**Activity:** Below are the entries to work from; restate word for word the portion that opens with the line containing "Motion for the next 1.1" and closes with the line containing "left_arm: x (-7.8", keeping both.

Dataset excerpts:
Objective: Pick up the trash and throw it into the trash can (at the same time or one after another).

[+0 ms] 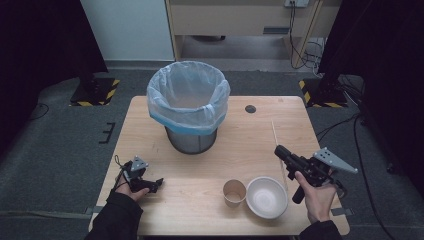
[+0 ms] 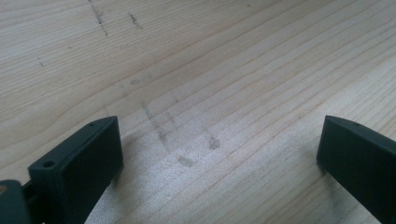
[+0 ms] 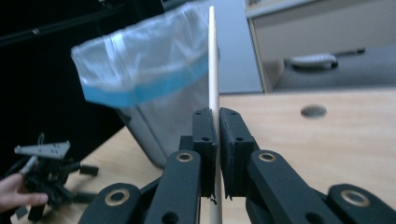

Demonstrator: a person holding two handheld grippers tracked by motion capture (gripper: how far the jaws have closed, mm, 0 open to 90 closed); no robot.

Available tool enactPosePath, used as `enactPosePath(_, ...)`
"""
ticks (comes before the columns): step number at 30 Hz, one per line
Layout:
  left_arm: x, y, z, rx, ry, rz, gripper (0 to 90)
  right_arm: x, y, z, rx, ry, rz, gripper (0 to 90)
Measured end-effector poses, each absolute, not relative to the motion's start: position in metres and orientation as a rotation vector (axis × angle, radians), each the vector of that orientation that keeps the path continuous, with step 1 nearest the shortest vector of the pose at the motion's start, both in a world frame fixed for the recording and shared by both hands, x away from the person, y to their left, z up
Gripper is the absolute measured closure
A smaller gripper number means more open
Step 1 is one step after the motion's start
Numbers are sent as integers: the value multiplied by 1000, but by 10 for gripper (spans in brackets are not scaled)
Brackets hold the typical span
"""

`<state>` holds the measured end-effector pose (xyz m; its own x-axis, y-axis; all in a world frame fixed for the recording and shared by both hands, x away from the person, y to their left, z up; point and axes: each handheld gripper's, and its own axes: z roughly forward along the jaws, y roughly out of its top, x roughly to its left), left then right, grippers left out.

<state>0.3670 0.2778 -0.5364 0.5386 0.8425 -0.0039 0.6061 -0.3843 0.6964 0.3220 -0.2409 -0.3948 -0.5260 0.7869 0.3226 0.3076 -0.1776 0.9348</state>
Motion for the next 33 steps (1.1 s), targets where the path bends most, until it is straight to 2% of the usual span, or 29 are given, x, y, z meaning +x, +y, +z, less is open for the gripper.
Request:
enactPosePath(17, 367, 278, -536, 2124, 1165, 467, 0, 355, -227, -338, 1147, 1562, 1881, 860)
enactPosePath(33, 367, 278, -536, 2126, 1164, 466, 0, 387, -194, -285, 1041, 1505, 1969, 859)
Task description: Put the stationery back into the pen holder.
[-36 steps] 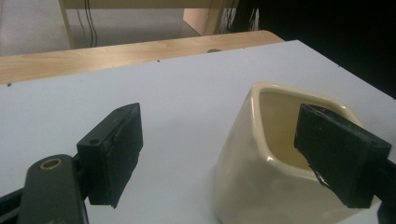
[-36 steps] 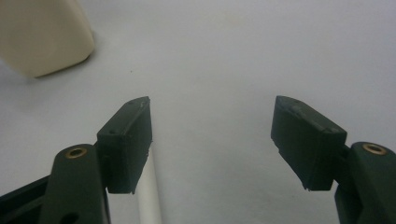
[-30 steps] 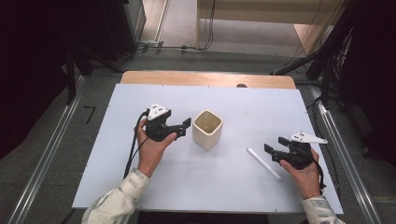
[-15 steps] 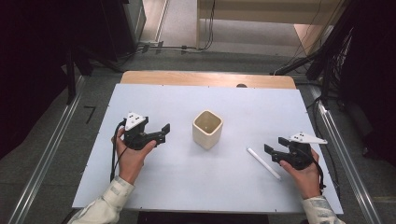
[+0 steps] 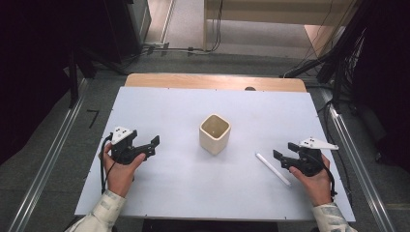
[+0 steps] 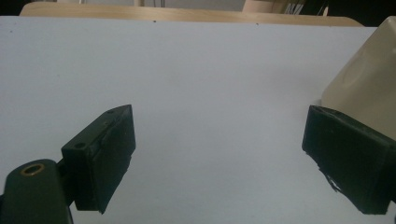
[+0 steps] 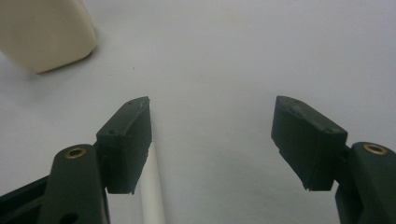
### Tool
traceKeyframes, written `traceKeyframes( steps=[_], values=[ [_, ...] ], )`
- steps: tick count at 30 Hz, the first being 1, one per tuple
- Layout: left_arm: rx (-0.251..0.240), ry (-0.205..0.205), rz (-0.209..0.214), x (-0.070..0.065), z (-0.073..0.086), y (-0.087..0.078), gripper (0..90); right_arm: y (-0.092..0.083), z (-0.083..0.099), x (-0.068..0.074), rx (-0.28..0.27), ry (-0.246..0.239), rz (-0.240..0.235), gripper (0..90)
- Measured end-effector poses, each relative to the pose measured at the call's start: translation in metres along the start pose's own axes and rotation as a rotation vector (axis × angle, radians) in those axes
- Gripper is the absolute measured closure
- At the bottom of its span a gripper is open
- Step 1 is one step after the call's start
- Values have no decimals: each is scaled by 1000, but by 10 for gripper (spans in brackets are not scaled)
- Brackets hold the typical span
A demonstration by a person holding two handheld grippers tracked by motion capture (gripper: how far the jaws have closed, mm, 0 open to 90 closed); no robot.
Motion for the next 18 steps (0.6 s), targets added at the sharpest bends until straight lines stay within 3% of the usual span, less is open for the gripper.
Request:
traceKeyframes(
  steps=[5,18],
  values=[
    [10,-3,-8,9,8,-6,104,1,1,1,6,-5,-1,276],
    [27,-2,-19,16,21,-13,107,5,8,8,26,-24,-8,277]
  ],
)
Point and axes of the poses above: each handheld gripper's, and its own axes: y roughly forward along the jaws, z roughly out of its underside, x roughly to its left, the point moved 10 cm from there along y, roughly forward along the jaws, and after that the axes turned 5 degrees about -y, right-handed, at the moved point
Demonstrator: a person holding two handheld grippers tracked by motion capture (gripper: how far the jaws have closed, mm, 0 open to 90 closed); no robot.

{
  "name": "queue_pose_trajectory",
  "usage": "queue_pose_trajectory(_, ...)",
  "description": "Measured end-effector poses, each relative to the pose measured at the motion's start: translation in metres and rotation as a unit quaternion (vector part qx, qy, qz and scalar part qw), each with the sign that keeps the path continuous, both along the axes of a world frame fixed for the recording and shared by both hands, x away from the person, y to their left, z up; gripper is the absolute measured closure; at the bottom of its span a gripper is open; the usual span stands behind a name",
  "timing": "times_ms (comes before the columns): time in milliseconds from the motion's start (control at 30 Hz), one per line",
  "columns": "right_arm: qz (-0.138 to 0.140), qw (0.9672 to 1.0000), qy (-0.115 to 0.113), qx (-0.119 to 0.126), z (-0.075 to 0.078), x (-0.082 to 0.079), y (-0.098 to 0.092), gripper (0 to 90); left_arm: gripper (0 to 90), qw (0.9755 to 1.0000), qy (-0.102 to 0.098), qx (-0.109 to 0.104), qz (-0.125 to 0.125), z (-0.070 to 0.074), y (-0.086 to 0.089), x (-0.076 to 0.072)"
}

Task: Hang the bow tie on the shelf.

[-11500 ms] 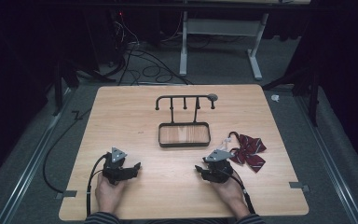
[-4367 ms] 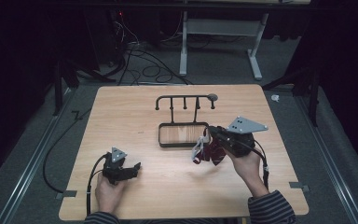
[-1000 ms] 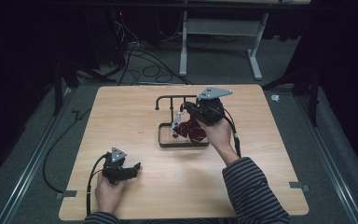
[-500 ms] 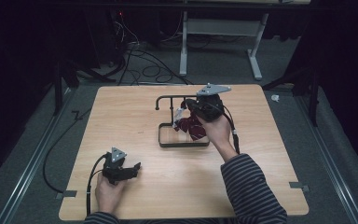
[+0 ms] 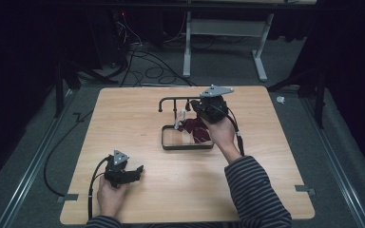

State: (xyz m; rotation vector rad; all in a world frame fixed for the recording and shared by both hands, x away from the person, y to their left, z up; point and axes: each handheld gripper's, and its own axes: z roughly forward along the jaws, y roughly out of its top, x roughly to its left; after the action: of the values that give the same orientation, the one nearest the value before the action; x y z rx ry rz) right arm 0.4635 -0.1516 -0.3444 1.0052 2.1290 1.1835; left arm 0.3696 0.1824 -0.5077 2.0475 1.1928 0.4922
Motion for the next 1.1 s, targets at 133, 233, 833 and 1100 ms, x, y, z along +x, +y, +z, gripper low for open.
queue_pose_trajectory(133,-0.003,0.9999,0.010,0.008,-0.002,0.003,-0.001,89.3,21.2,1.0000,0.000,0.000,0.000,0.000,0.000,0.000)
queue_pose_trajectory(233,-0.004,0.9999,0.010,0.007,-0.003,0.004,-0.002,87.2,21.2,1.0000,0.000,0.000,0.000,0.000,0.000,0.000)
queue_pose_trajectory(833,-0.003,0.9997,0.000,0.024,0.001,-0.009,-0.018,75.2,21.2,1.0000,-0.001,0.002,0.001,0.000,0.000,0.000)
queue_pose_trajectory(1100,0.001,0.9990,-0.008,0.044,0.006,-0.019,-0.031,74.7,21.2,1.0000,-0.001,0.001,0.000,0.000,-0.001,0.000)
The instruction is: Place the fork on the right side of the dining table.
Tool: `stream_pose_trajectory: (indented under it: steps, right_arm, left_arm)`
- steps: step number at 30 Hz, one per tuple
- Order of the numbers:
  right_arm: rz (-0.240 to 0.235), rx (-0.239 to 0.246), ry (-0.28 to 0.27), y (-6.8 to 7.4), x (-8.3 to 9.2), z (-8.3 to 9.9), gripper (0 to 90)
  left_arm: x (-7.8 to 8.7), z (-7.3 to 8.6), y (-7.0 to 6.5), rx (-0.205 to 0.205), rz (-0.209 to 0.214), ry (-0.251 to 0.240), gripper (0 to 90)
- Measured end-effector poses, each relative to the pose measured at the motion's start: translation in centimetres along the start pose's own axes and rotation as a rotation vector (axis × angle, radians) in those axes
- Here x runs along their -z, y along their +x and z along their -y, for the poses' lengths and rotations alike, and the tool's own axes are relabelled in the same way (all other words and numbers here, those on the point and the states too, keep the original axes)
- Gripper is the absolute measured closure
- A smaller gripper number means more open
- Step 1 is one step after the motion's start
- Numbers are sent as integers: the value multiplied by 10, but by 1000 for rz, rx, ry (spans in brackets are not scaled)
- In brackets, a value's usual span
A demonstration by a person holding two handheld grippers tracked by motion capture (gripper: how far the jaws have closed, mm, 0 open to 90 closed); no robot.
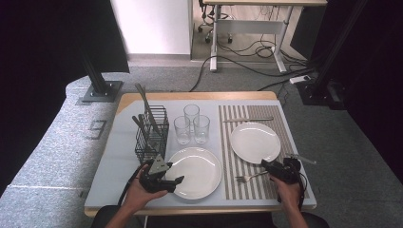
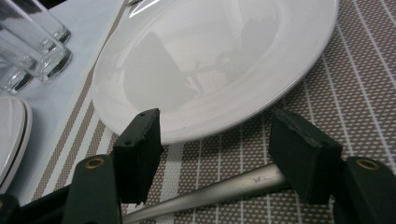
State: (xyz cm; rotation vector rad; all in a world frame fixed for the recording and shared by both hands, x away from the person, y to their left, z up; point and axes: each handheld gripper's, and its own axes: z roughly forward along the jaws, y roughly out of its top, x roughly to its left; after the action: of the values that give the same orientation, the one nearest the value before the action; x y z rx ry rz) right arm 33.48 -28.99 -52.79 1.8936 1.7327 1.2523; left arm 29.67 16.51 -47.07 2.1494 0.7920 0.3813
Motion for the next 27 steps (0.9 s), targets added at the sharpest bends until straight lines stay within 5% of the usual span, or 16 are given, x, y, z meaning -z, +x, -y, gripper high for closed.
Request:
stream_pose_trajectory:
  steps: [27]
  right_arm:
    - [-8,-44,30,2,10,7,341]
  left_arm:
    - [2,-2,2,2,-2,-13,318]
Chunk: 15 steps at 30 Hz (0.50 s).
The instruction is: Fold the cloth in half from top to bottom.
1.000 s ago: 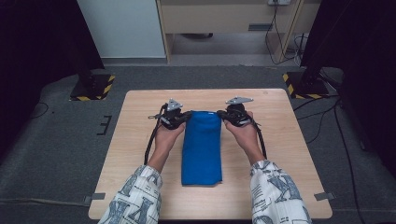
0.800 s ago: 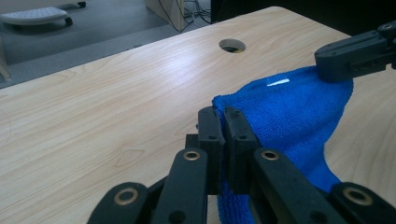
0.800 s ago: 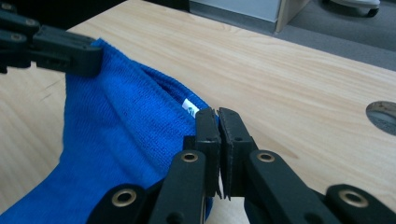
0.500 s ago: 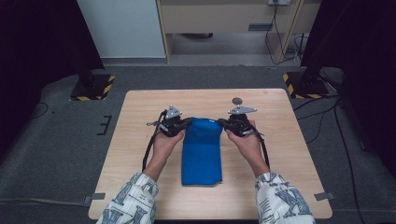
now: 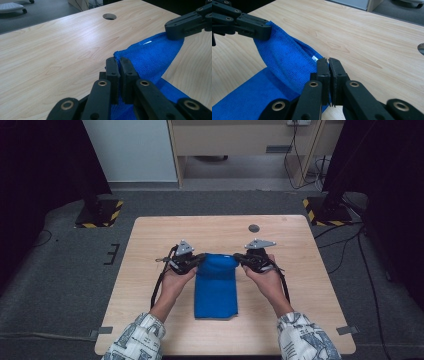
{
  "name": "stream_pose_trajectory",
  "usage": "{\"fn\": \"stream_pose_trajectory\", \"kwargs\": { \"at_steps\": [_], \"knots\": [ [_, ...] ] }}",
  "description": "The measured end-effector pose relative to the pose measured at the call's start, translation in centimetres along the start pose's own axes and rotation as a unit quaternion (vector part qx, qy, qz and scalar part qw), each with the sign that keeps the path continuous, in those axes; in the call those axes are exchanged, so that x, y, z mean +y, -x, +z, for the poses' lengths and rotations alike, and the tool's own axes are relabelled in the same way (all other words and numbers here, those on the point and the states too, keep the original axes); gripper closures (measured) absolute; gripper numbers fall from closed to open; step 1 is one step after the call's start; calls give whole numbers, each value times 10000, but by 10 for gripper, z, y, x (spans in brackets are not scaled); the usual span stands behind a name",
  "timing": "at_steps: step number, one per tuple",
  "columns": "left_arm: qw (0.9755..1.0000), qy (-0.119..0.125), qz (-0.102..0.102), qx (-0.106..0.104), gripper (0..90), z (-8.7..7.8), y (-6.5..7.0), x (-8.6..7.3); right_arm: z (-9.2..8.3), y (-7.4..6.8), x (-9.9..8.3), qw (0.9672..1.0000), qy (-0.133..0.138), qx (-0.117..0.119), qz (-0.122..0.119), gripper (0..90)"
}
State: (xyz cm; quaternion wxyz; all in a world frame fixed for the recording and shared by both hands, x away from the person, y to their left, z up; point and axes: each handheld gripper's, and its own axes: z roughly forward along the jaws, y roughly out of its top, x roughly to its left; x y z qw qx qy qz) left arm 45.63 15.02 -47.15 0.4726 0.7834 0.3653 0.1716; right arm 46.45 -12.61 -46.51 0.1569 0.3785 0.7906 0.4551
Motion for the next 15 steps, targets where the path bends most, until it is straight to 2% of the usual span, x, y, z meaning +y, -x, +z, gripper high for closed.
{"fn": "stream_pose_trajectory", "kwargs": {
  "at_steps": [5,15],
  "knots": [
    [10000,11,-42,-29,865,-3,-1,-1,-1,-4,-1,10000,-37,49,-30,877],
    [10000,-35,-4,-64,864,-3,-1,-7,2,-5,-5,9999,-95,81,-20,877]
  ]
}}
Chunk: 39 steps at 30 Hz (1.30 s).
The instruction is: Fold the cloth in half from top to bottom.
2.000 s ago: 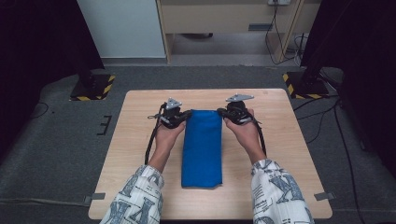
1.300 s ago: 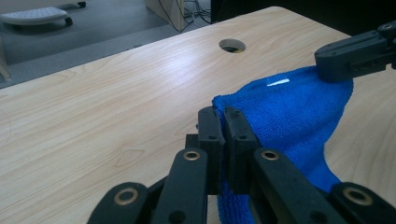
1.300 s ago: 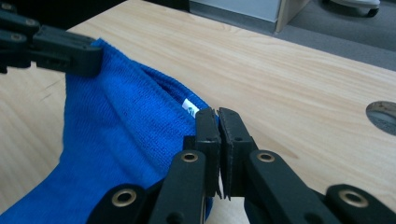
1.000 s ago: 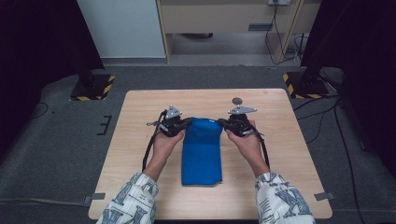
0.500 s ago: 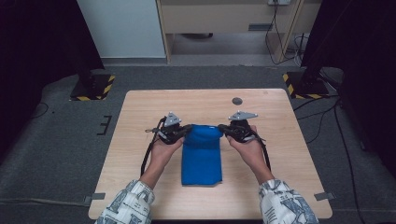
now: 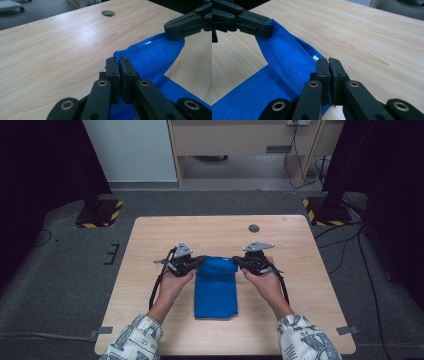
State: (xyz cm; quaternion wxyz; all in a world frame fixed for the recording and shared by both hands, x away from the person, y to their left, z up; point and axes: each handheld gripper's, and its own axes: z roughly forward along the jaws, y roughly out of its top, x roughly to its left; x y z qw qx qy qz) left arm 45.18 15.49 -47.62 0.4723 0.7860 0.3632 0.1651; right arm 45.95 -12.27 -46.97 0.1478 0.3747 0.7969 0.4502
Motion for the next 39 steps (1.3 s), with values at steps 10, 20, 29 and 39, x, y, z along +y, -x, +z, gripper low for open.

**Exercise result:**
Motion for the next 1.1 s, targets at 133, 233, 833 and 1100 ms, x, y, z along +x, +y, +z, gripper low for open.
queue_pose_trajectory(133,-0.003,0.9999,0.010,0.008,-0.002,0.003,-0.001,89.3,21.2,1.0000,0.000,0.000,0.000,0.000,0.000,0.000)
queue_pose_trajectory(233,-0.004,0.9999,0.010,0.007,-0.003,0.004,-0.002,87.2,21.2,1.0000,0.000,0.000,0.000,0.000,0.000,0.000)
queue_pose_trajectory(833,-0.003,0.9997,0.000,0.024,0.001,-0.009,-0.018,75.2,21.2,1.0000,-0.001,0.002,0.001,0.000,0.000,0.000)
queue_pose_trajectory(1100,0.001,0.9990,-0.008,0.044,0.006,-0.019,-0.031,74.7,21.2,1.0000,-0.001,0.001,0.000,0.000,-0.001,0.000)
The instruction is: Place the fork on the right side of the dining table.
Tool: `stream_pose_trajectory: (indented under it: steps, right_arm, left_arm)`
- steps: step number at 30 Hz, one per tuple
- Order of the numbers:
  right_arm: rz (-0.240 to 0.235), rx (-0.239 to 0.246), ry (-0.28 to 0.27), y (-6.8 to 7.4), x (-8.3 to 9.2), z (-8.3 to 9.9), gripper (0 to 90)
  left_arm: x (-7.8 to 8.7), z (-7.3 to 8.6), y (-7.0 to 6.5), rx (-0.205 to 0.205), rz (-0.209 to 0.214), ry (-0.251 to 0.240), gripper (0 to 90)

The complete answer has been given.